EXERCISE AIM. Each entry must be output once more without any change.
Start of MATERIAL TO PROCESS
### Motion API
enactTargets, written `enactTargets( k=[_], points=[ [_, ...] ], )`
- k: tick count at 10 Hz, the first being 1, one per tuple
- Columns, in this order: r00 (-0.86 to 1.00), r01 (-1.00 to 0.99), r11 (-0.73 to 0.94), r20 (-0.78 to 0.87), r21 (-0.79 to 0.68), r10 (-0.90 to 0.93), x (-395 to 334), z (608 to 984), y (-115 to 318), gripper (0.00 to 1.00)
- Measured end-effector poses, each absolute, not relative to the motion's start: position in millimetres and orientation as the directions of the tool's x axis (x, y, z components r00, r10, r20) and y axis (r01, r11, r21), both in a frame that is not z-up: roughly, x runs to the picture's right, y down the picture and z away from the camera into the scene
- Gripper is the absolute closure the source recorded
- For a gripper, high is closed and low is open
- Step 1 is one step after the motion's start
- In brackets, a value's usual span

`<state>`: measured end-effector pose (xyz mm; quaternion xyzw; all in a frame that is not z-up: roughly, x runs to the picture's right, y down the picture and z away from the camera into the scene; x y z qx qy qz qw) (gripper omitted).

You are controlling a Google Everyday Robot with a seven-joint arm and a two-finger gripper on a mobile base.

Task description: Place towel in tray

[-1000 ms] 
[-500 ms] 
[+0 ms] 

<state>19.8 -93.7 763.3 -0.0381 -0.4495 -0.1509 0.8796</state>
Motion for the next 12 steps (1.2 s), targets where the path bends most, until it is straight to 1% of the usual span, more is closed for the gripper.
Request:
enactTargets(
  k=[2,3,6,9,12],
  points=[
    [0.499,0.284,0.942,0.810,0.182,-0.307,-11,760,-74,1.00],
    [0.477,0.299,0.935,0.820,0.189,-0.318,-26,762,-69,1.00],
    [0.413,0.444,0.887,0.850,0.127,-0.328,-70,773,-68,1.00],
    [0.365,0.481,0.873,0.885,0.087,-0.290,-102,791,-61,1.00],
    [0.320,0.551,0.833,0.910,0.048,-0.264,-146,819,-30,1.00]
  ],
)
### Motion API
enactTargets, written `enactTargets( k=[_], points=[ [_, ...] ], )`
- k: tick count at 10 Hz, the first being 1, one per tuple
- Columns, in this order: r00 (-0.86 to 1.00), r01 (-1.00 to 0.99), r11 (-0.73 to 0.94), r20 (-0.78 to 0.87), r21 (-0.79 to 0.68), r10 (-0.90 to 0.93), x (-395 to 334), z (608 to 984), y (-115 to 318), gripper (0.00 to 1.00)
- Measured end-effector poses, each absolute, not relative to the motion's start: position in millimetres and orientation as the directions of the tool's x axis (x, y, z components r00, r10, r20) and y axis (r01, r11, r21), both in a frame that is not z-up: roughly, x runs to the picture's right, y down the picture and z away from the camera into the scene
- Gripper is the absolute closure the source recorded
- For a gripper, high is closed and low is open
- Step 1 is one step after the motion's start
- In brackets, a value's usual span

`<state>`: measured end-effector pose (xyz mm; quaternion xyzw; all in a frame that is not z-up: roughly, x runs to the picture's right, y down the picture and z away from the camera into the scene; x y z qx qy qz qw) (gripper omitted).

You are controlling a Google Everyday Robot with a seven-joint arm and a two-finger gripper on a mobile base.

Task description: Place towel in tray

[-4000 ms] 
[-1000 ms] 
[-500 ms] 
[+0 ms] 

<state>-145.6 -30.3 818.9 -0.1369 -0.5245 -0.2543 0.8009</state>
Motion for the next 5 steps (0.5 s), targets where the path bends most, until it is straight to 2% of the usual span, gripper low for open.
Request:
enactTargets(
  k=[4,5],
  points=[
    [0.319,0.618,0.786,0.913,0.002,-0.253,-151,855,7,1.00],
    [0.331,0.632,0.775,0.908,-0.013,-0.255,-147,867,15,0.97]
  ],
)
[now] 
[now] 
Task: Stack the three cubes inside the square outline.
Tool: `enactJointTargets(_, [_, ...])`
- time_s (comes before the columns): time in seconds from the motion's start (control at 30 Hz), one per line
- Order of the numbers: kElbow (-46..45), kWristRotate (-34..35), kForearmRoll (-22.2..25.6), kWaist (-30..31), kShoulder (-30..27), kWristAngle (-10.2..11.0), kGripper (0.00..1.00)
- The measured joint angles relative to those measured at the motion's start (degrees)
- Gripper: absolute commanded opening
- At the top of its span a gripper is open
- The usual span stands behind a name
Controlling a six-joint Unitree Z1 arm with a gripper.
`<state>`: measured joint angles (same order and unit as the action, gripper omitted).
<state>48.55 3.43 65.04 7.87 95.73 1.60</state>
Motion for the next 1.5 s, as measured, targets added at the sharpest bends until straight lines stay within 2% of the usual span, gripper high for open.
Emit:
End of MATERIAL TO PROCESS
WRITTEN RESPONSE.
### Motion API
enactTargets, written `enactTargets( k=[_], points=[ [_, ...] ], )`
- k: tick count at 10 Hz, the first being 1, one per tuple
- Columns, in this order: r00 (-0.86 to 1.00), r01 (-1.00 to 0.99), r11 (-0.73 to 0.94), r20 (-0.78 to 0.87), r21 (-0.79 to 0.68), r10 (-0.90 to 0.93), x (-395 to 334), z (608 to 984), y (-115 to 318), gripper (0.00 to 1.00)
- Measured end-effector poses, each absolute, not relative to the motion's start: position in millimetres and orientation as the directions of the tool's x axis (x, y, z components r00, r10, r20) and y axis (r01, r11, r21), both in a frame that is not z-up: roughly, x runs to the picture's right, y down the picture and z away from the camera into the scene
- Gripper is the absolute closure the source recorded
- For a gripper, high is closed and low is open
- Step 1 is one step after the motion's start
- In brackets, a value's usual span

`<state>`: measured end-effector pose (xyz mm; quaternion xyzw; all in a frame that is not z-up: roughly, x runs to the picture's right, y down the picture and z away from the camera into the scene; x y z qx qy qz qw) (gripper omitted).

You are controlling a Google Everyday Robot with a seven-joint arm and a two-finger gripper on a mobile base.

Task description: Place towel in tray

[-1000 ms] 
[-500 ms] 
[+0 ms] 

<state>19.8 -93.7 763.3 -0.0381 -0.4495 -0.1509 0.8796</state>
Motion for the next 12 steps (1.2 s), targets where the path bends most, until it is straight to 1% of the usual span, more is closed for the gripper.
Request:
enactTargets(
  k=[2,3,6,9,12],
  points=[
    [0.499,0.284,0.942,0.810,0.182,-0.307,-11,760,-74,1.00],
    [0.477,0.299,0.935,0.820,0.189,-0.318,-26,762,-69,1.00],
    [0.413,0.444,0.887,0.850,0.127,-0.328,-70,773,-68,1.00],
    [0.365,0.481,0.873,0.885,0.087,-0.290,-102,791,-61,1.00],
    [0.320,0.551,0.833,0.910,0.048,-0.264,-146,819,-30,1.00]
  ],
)
### Motion API
enactTargets, written `enactTargets( k=[_], points=[ [_, ...] ], )`
- k: tick count at 10 Hz, the first being 1, one per tuple
- Columns, in this order: r00 (-0.86 to 1.00), r01 (-1.00 to 0.99), r11 (-0.73 to 0.94), r20 (-0.78 to 0.87), r21 (-0.79 to 0.68), r10 (-0.90 to 0.93), x (-395 to 334), z (608 to 984), y (-115 to 318), gripper (0.00 to 1.00)
- Measured end-effector poses, each absolute, not relative to the motion's start: position in millimetres and orientation as the directions of the tool's x axis (x, y, z components r00, r10, r20) and y axis (r01, r11, r21), both in a frame that is not z-up: roughly, x runs to the picture's right, y down the picture and z away from the camera into the scene
- Gripper is the absolute closure the source recorded
- For a gripper, high is closed and low is open
- Step 1 is one step after the motion's start
- In brackets, a value's usual span

`<state>`: measured end-effector pose (xyz mm; quaternion xyzw; all in a frame that is not z-up: roughly, x runs to the picture's right, y down the picture and z away from the camera into the scene; x y z qx qy qz qw) (gripper omitted).

You are controlling a Google Everyday Robot with a seven-joint arm and a two-finger gripper on a mobile base.

Task description: Place towel in tray

[-4000 ms] 
[-1000 ms] 
[-500 ms] 
[+0 ms] 

<state>-145.6 -30.3 818.9 -0.1369 -0.5245 -0.2543 0.8009</state>
Motion for the next 5 steps (0.5 s), targets where the path bends most, until it is straight to 2% of the usual span, gripper low for open.
Request:
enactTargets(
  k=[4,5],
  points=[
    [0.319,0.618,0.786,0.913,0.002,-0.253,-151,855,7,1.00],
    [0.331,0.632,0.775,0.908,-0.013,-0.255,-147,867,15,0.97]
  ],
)
[now] 
[now] 
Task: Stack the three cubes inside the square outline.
Tool: `enactJointTargets(_, [_, ...])`
- time_s (comes before the columns): time in seconds from the motion's start (control at 30 Hz), one per line
- Order of the numbers: kElbow (-46..45), kWristRotate (-34..35), kForearmRoll (-22.2..25.6), kWaist (-30..31), kShoulder (-30..27), kWristAngle (-10.2..11.0), kGripper (0.00..1.00)
- The measured joint angles relative to those measured at the motion's start (degrees)
- Gripper: absolute commanded opening
- At the top of its span a gripper is open
- The usual span stands behind a name
Controlling a six-joint Unitree Z1 arm with a gripper.
`<state>`: measured joint angles (same order and unit as the action, gripper omitted).
<state>48.55 3.43 65.04 7.87 95.73 1.60</state>
Motion for the next 1.5 s, as measured, targets added at the sharpest bends until straight lines stay within 2% of the usual span, gripper high for open.
Emit:

The answer requires nothing more.